Levitt’s scientific and historical account, rich in anecdote and personality, brings to life the fascinating untold story of Augustin Fresnel and his powerful invention.
PUBLISHERS WEEKLY
University of Mississippi history professor Levitt details the birth and golden age of a maritime icon in this fascinating book. The story starts in France in the early 1800s with physicist Augustin Fresnel, who countered the shortcomings of mirror-equipped lighthouses (half of the light is absorbed rather than reflected) by inventing an ingeniously designed lens that would bend the light from a source into a far-reaching beam. The first practical method for lighting the wine-dark sea was installed in 1823 on the coast of France at the elaborate Cordouan lighthouse the "Versailles of the sea" which had previously been lit by a simple pile of burning wood. Levitt then turns her attention stateside, where economic, social, and cultural barriers initially delayed the adoption of the technology. By 1859, however, nearly every American lighthouse sported a Fresnel lens.

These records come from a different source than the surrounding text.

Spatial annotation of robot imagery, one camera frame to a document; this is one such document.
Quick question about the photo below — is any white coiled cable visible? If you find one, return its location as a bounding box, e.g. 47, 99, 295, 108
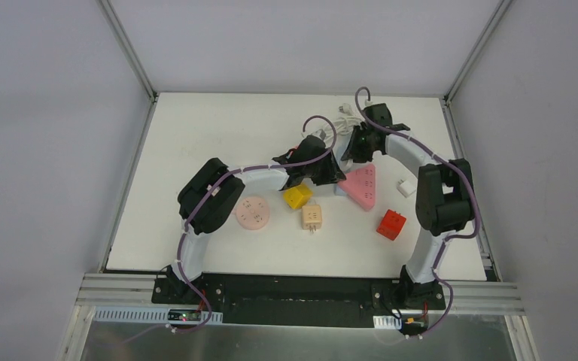
318, 103, 365, 138

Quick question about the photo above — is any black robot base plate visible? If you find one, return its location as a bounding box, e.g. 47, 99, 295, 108
151, 267, 446, 328

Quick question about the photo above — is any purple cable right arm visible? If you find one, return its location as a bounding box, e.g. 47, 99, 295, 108
354, 86, 483, 340

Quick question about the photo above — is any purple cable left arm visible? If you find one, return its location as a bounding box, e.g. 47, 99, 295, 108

Shortly thereafter, during the Civil War, the enlightenment of the heretofore obscure coast would revolutionize naval warfare and harbor defense. Levitt's study covers a short time span, but like a Fresnel lens to light, she bends plenty of material into this illuminating history of what one paper of the day poetically called "a manufacture from which emanate the useful and the beautiful as kindred and inseparable spirits." 60 illus. & 6 maps.